◆ EXERCISE GOAL
Restate every line of the material that follows, word for word.

◆ THE DATA
++++++

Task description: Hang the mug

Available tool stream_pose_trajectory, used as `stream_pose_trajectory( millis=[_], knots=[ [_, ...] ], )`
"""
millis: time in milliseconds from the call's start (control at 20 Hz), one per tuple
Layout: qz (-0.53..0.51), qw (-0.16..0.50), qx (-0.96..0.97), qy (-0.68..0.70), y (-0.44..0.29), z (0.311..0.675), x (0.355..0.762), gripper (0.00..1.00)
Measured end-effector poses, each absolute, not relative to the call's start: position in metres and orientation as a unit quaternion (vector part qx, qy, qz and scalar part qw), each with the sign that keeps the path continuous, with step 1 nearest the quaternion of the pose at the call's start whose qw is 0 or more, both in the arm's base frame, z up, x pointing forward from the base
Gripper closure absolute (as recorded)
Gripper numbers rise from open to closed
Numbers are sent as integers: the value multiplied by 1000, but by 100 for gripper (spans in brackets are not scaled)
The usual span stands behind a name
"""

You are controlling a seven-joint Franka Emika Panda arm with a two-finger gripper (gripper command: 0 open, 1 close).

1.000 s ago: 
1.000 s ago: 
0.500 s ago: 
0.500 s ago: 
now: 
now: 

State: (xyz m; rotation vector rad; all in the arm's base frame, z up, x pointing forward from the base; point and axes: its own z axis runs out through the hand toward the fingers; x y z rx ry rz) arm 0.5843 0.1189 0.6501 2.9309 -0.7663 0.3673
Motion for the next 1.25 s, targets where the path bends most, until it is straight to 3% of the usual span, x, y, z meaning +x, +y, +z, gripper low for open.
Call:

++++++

◆ ANSWER SECTION
Task description: Hang the mug

Available tool stream_pose_trajectory, used as `stream_pose_trajectory( millis=[_], knots=[ [_, ...] ], )`
"""
millis: time in milliseconds from the call's start (control at 20 Hz), one per tuple
Layout: qz (-0.53..0.51), qw (-0.16..0.50), qx (-0.96..0.97), qy (-0.68..0.70), y (-0.44..0.29), z (0.311..0.675), x (0.355..0.762), gripper (0.00..1.00)
Measured end-effector poses, each absolute, not relative to the call's start: position in metres and orientation as a unit quaternion (vector part qx, qy, qz and scalar part qw), each with the sign that keeps the path continuous, with step 1 nearest the quaternion of the pose at the call's start whose qw is 0 or more, both in the arm's base frame, z up, x pointing forward from the base
Gripper closure absolute (as recorded)
Gripper numbers rise from open to closed
Numbers are sent as integers: the value multiplied by 1000, but by 100 for gripper (spans in brackets are not scaled)
The usual span stands behind a name
"""

You are controlling a seven-joint Franka Emika Panda arm with a two-finger gripper (gripper command: 0 open, 1 close).

1.000 s ago: 
1.000 s ago: 
0.500 s ago: 
0.500 s ago: 
now: 
now: 

State: (xyz m; rotation vector rad; all in the arm's base frame, z up, x pointing forward from the base; point and axes: its own z axis runs out through the hand toward the fingers; x y z rx ry rz) arm 0.5843 0.1189 0.6501 2.9309 -0.7663 0.3673
Motion for the next 1.25 s, targets where the path bends most, until it is straight to 3% of the usual span, x, y, z meaning +x, +y, +z, gripper low for open.
Call:

The response is complete as it stands.